Zero trust is not just about people. James McQuiggan, security awareness advocate at KnowBe4, a security awareness training provider, said. Implementing zero trust is a positive step toward implementing cyber resiliency, since organizations can reduce open access to systems coming into the environment without being authenticated.

"It provides the ability to verify all devices before trusting them. By isolating devices it increases efficiency and resiliency because it can confine threats to one part of the network, reduce the opportunity for the threat to access the main network, and reduce the risk of an attack."
James McQuiggan

3. Resiliency stoked by managed detection and response

Detecting threats and responding to them before they get worse is an important part of any resiliency plan. With shortages in skilled security personnel, however, organizations may find it difficult to meet the goals in that area of their plans.

"With the continuing escalation of the technology that's involved in a lot of these attacks and the need to be completely up to date on their capabilities and techniques, managed environments are becoming much more attractive because it's becoming harder and harder to keep your teams up to speed," Hanselman said.

"Managed detection and response gives you an extra set of hands to manage the detection and response process."
—Eric Hanselman

Jeff Pollard said managed detection and response is booming.

"It enables you to partner with a company that has more investigative expertise, more analytic expertise, can do proactive threat hunting, and can help your team focus on other aspects of security."
—Jeff Pollard

4. Resilience lands in security products

The increased interest of organizations in resiliency hasn't been lost on vendors. They're adding features such as secure remote access, the ability to manage remote working environments, and on-premises security capabilities for remote environments.
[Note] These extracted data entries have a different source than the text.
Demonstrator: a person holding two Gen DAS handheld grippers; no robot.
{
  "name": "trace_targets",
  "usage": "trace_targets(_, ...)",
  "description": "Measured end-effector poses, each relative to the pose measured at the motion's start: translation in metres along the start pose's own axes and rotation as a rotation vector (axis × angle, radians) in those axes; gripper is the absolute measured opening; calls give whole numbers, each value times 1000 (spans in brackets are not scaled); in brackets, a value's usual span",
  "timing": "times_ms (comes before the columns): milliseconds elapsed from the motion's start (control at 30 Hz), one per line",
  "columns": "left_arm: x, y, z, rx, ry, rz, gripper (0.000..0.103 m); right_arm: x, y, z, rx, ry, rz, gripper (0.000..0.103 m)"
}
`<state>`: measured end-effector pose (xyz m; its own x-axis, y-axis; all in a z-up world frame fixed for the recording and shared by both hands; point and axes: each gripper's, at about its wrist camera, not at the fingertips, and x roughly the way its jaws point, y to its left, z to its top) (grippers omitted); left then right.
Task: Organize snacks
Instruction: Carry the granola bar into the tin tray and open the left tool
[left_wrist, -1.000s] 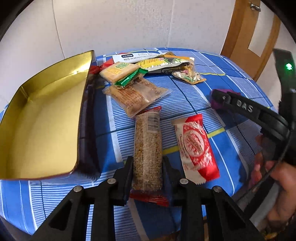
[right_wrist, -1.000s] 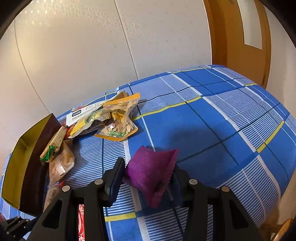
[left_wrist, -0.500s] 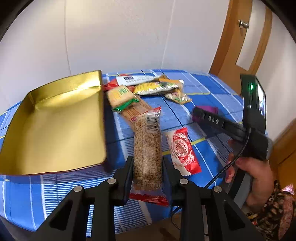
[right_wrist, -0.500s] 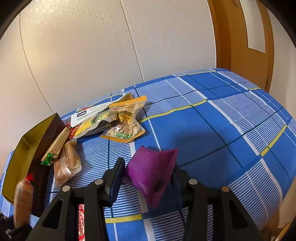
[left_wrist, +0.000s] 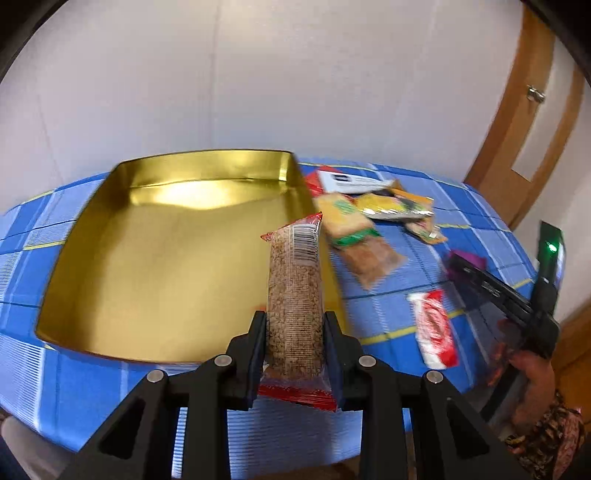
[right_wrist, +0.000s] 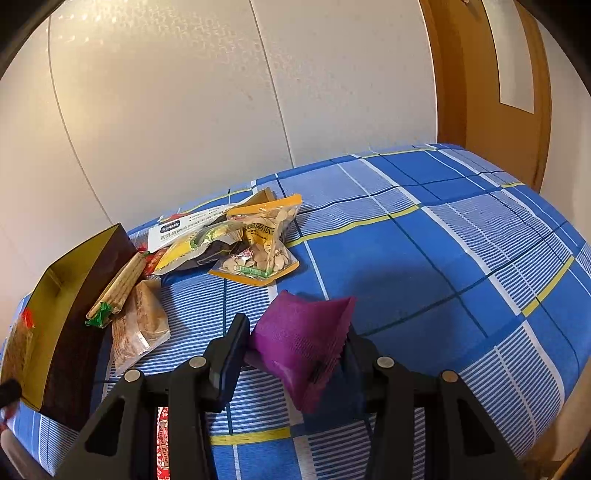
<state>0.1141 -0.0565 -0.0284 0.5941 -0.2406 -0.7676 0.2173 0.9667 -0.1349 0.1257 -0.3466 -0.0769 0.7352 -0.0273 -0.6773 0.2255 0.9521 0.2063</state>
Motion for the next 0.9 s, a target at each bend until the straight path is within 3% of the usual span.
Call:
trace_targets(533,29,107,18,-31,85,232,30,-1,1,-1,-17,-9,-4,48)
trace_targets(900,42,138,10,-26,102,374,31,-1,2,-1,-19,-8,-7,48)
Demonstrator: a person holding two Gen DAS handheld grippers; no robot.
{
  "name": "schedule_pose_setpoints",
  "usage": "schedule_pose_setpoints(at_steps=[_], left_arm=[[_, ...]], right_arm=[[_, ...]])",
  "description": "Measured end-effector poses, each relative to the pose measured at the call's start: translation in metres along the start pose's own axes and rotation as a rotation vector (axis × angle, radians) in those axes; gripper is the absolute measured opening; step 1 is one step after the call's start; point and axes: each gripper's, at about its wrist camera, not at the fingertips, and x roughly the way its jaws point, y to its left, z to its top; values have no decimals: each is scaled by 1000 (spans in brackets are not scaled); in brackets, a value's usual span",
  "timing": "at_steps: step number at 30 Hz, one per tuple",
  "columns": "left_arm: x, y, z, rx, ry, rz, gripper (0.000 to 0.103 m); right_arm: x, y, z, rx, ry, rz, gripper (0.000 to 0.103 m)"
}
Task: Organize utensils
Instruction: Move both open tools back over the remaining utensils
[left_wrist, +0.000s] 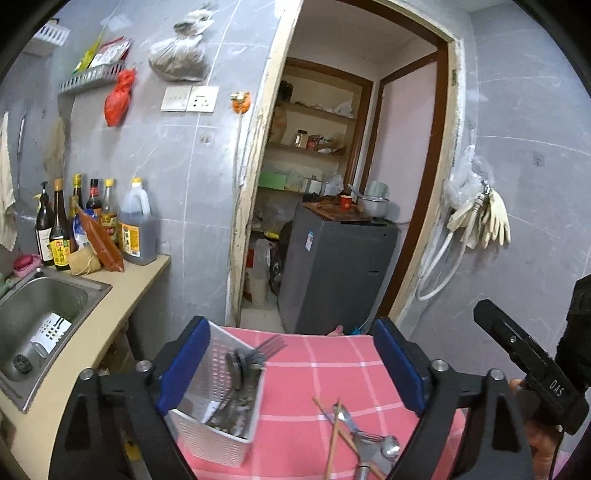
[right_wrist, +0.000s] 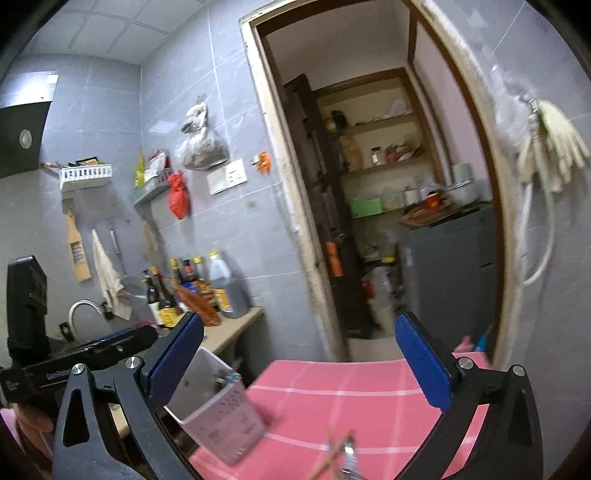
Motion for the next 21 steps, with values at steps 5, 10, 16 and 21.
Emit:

"It's led to a reasonable amount of new capability, but more than anything else, it's created a shift in how vendors are stressing value. A lot of reframing of capabilities is being done in a resilient form."
—Eric Hanselman

For example, DNS management is pretty standard stuff for an organization. However, by recasting the tool to include intelligence about what's happening on a network, it can contribute to resiliency by acting as an early-warning system. "Some of the first indications we get of an attack is 'phone home' activities. The place to detect that is at DNS," Hanselman explained.

Some vendors have taken a "cloud-first" initiative to build resiliency into their products.
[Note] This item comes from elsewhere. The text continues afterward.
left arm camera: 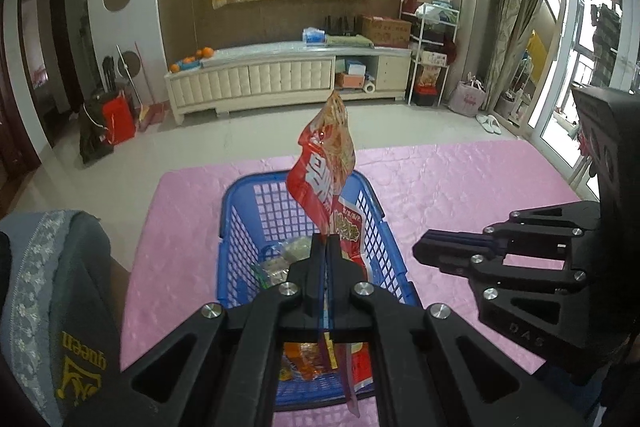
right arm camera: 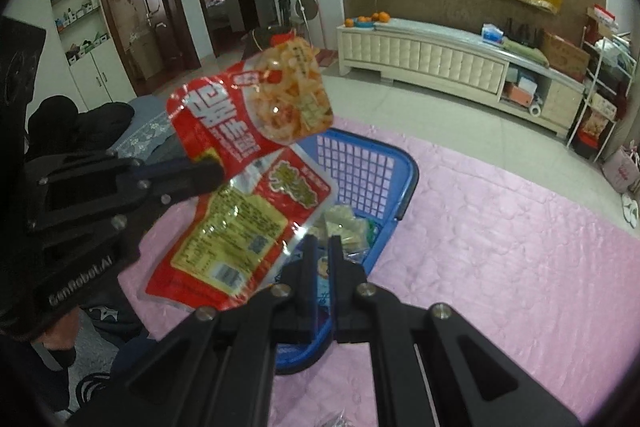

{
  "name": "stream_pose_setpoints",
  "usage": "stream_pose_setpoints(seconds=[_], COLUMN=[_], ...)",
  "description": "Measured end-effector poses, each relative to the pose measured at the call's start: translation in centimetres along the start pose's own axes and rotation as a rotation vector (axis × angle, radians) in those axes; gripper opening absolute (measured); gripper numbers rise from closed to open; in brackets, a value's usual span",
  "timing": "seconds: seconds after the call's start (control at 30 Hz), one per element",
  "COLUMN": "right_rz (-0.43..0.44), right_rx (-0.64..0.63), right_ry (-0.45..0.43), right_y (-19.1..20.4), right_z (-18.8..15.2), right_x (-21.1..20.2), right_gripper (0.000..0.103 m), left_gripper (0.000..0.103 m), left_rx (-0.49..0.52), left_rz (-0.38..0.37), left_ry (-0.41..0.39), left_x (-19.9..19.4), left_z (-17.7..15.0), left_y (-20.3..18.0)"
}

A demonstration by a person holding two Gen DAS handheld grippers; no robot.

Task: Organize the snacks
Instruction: 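Carry the red packs over the basket and open the left tool to drop them, then lift the clear bag with the right tool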

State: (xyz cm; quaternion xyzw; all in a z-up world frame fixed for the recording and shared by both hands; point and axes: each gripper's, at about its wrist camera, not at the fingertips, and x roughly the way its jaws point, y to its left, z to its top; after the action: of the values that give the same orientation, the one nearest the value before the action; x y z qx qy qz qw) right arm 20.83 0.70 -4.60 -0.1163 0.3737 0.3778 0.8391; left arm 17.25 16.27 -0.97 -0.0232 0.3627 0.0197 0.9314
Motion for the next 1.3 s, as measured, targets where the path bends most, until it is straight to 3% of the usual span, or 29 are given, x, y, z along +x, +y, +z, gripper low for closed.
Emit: stream_pose_setpoints(seconds=[0.47, 0.53, 0.6, 0.7, 0.8, 0.87, 0.97, 1.07, 1.3], right_rz=[-0.024, -0.050, -0.080, -0.116, -0.137, -0.147, -0.151, -0.166, -0.183], right_rx=[0.040, 0.032, 0.023, 0.021, 0.023, 0.031, 0.044, 0.048, 0.088], right_ry=[0.053, 0.050, 0.044, 0.038, 0.017, -0.004, -0.044, -0.071, -0.065], right_y=[-1.6, -1.5, -1.3, -1.5, -1.3, -1.3, -1.1, -0.7, -0.2], right_z=[-0.7, -0.7, -0.7, -0.7, -1.1, -1.4, -1.7, -2.3, -4.4], right_x=[2.9, 2.8, 2.5, 1.8, 0.4, -0.7, -2.4, -4.1, -5.9], right_gripper=[0.007, 0.008, 0.008, 0.009, 0.027, 0.055, 0.077, 0.086, 0.091], left_gripper=[0.001, 0.008, 0.039, 0.051, 0.062, 0.064, 0.074, 0.078, 0.078], left_rx=[0.021, 0.037, 0.044, 0.068, 0.084, 0.094, 0.117, 0.145, 0.140], left_rz=[-0.033, -0.013, -0.002, 0.037, 0.059, 0.055, 0.062, 0.070, 0.036], left_ry=[0.063, 0.053, 0.061, 0.044, 0.034, 0.025, 0.009, -0.002, 0.018], left_x=[4.4, 4.2, 4.0, 3.2, 2.0, 1.0, -0.6, -2.0, -3.9], left_z=[-0.1, -0.1, -0.2, -0.6, -0.9, -1.5, -2.3, -3.3, -5.8], left_y=[0.0, -0.3, -0.3, -0.5, -0.7, -0.6, -1.3, -2.2, -3.7])
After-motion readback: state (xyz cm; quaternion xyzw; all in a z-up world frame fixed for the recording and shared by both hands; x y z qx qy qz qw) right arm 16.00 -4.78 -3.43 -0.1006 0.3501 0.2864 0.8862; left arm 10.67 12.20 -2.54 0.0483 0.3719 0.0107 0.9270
"By going cloud-first, they are creating awareness into their product to handle existing across availability zones and leveraging cloud autoscaling to auto-rebuild from configured images should existing instances become unstable due to attack."
—Melody J. Kaufmann

File integrity monitoring is another resiliency feature appearing in products. It looks for unauthorized or unexpected changes in files. "These alterations trigger administrator alerts to look into the cause, as they indicate an attack," Kaufmann explained.

Watch this tools space

Vendor attention to a problem can be both a blessing and a curse, however. "What's happened, as resiliency has become more of a goal and a concern, vendors have begun saying the word all the time, but it means something different to each of them," Pollard explained.

"That becomes a real challenge when you're looking at what kinds of products and solutions you might use to accomplish resilience."